• Instructions to follow
Exact copies of the lines below, from the one with "An item from" up to and including the one with "The room's upward direction in", are what this calls for; leave out pictures.

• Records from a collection
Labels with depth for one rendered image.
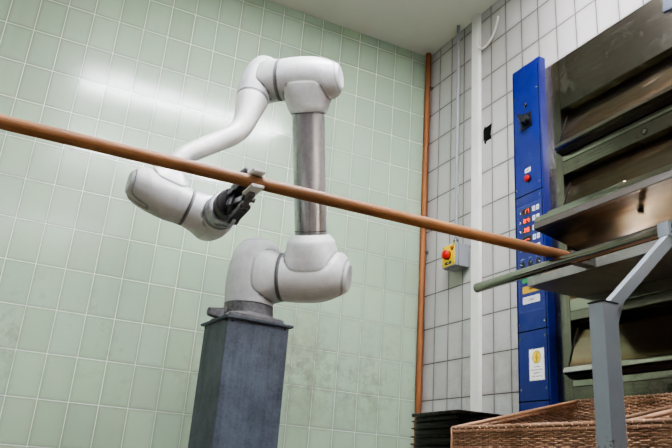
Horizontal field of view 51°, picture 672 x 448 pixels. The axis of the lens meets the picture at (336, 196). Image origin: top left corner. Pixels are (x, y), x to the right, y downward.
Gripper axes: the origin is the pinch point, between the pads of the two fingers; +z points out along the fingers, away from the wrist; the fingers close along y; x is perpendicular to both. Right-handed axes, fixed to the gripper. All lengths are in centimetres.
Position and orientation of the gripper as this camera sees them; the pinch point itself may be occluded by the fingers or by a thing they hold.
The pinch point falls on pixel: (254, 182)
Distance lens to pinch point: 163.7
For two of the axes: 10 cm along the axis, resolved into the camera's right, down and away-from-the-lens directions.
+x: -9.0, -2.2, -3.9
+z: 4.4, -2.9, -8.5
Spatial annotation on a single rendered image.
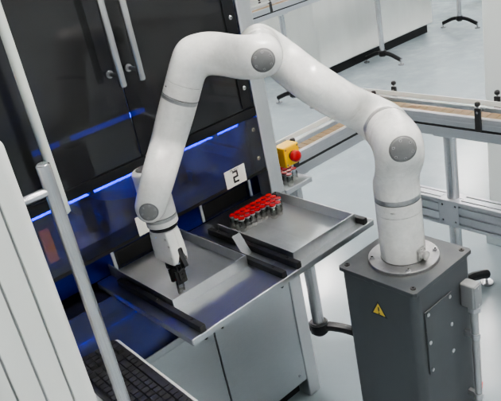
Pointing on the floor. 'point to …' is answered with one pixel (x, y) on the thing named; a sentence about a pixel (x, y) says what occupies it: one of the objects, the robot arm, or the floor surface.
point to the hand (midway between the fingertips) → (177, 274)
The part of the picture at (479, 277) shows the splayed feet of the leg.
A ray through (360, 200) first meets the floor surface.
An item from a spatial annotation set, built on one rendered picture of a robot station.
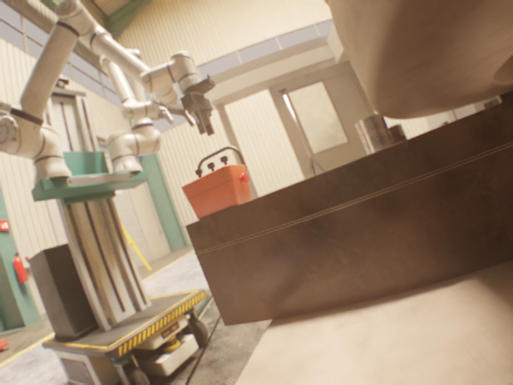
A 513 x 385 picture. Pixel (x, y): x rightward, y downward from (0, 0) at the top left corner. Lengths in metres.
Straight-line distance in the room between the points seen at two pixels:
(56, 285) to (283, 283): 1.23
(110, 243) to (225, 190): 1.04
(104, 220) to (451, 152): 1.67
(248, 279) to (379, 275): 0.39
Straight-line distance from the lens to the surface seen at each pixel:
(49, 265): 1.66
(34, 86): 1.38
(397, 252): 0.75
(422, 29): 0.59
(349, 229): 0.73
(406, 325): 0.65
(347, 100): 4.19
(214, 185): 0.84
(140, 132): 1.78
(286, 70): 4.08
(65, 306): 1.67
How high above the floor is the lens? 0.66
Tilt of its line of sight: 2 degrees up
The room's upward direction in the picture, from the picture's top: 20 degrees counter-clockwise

---

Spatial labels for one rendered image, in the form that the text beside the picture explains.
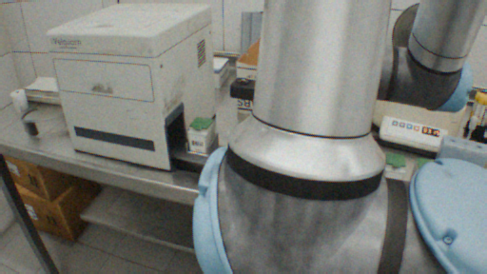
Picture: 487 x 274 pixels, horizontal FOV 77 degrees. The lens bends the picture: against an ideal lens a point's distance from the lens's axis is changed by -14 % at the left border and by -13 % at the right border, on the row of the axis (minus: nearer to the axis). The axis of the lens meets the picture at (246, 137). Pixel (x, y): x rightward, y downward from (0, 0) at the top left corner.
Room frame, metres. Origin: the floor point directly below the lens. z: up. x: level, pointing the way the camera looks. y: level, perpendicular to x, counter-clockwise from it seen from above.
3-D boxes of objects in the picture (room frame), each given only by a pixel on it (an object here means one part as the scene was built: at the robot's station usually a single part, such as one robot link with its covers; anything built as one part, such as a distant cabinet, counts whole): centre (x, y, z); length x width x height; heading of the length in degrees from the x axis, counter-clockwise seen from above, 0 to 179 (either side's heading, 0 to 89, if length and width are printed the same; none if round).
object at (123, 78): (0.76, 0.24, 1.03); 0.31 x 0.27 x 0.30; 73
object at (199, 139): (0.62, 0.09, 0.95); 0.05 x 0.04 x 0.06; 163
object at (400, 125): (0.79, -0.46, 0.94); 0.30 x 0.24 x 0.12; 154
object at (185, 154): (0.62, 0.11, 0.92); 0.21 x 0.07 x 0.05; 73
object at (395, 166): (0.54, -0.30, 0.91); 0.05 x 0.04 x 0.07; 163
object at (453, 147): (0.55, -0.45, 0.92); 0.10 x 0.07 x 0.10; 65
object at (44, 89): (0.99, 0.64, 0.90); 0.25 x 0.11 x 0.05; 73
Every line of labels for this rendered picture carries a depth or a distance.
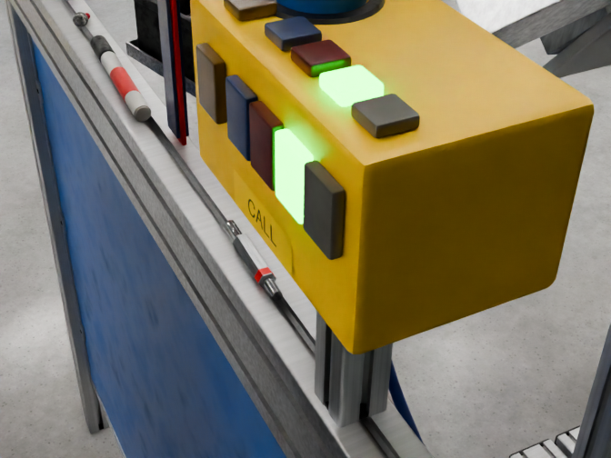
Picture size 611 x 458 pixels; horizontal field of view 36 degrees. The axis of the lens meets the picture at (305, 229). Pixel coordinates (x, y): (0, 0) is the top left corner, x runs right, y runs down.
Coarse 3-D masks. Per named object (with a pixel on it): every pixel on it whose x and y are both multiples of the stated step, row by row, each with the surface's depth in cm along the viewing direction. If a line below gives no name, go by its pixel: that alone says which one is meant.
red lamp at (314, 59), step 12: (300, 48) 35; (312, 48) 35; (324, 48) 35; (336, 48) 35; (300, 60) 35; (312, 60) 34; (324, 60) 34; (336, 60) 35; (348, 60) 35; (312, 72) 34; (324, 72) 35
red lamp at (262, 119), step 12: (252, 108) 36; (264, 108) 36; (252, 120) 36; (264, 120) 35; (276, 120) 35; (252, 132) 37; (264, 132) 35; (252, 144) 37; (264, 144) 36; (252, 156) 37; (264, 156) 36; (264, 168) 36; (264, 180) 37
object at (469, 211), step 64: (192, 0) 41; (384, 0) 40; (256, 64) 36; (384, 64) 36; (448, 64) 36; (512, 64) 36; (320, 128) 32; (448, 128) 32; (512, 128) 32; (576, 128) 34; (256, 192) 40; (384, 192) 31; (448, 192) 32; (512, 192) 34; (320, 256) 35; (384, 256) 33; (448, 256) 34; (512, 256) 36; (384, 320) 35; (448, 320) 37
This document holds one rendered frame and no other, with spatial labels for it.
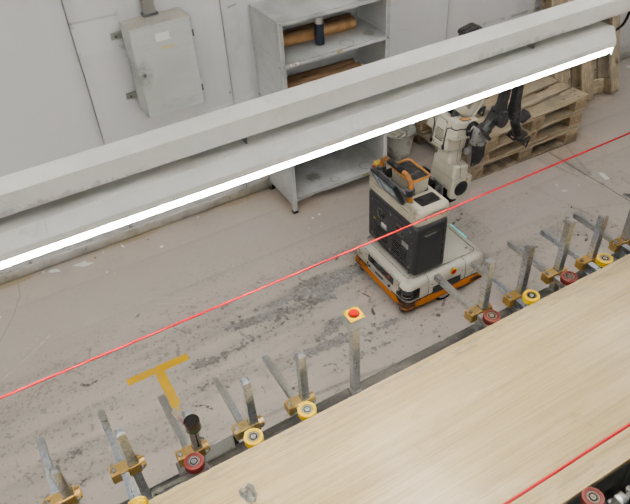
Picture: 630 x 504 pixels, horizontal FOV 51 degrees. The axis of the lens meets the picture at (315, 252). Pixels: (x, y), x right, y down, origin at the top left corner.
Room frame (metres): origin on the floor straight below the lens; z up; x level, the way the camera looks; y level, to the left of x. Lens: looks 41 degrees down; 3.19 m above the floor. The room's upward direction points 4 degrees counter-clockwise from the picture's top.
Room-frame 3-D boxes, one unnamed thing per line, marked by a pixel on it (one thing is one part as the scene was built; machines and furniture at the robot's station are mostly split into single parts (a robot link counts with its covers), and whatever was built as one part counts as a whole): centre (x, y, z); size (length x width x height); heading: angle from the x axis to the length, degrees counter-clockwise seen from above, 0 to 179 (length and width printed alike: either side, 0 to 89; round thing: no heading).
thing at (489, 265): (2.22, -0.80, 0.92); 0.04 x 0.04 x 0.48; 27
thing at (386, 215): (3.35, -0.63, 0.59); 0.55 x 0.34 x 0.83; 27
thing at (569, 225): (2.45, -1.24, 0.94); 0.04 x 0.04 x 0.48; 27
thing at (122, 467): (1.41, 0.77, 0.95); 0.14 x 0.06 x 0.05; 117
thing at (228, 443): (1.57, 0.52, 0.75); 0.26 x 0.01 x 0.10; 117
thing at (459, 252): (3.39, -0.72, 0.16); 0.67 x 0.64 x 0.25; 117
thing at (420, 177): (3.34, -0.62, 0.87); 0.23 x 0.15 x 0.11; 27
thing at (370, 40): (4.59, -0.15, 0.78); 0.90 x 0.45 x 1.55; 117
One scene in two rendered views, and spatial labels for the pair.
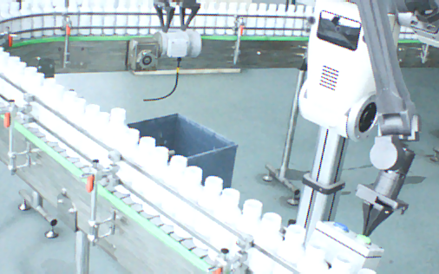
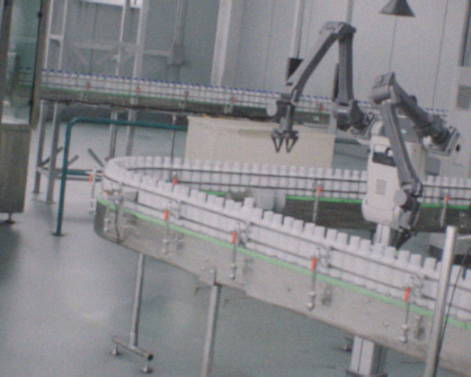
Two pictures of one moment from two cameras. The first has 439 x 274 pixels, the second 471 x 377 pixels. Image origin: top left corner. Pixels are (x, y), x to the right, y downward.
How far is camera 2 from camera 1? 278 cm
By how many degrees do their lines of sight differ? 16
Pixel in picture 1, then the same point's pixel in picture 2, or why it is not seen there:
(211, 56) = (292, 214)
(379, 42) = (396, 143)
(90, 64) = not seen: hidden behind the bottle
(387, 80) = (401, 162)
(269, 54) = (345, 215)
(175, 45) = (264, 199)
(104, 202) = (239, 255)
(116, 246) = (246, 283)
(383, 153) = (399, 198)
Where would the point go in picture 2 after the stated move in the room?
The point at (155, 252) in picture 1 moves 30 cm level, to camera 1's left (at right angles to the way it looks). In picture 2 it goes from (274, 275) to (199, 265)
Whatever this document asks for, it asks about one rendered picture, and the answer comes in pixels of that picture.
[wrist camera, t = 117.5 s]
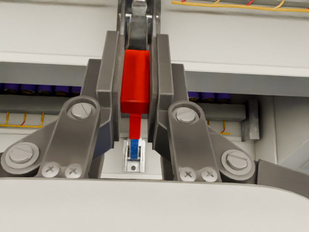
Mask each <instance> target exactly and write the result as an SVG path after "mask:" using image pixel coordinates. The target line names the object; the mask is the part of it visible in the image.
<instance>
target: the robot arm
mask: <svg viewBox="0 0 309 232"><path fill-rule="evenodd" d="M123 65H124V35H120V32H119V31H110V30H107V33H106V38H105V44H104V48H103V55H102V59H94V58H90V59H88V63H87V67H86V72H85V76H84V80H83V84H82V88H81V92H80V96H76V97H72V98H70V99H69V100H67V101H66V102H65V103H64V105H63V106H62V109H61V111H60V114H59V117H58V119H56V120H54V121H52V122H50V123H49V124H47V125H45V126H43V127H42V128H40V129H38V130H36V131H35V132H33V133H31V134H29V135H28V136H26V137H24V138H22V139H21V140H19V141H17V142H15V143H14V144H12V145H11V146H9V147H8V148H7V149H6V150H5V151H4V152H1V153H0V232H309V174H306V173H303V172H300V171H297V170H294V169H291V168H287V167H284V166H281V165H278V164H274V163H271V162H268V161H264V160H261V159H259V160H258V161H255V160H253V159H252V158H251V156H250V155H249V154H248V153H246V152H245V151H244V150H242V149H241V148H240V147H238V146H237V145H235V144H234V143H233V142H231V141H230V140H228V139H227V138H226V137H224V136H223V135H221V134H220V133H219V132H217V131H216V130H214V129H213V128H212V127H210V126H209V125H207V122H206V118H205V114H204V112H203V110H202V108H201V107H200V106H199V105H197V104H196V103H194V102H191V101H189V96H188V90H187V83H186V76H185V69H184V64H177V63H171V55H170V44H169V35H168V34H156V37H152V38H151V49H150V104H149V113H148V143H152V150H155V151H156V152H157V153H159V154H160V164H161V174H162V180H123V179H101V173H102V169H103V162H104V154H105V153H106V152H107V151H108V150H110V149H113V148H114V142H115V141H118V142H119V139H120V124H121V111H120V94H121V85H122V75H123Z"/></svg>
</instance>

• Your solution
An item from a spatial annotation set, built on one rendered picture of a robot station.
A 513 x 385 picture. Pixel (x, y): x rightward, y downward from (0, 0) at the top left corner. Lengths in metres.
Straight-line distance in the room between the points seen at two pixels:
(56, 285) to (283, 283): 1.23
(110, 243) to (225, 190): 1.04
(104, 220) to (451, 152): 1.67
(248, 279) to (379, 275): 0.39
Straight-line distance from the lens to the surface seen at each pixel:
(49, 265): 1.66
(34, 86): 1.38
(397, 252): 0.75
(422, 29): 0.59
(349, 229): 0.73
(406, 325): 0.65
(347, 100): 4.19
(214, 185): 0.84
(140, 132): 1.78
(286, 70): 4.08
(65, 306): 1.67
How high above the floor is the lens? 0.66
Tilt of its line of sight: 2 degrees up
The room's upward direction in the picture, from the picture's top: 20 degrees counter-clockwise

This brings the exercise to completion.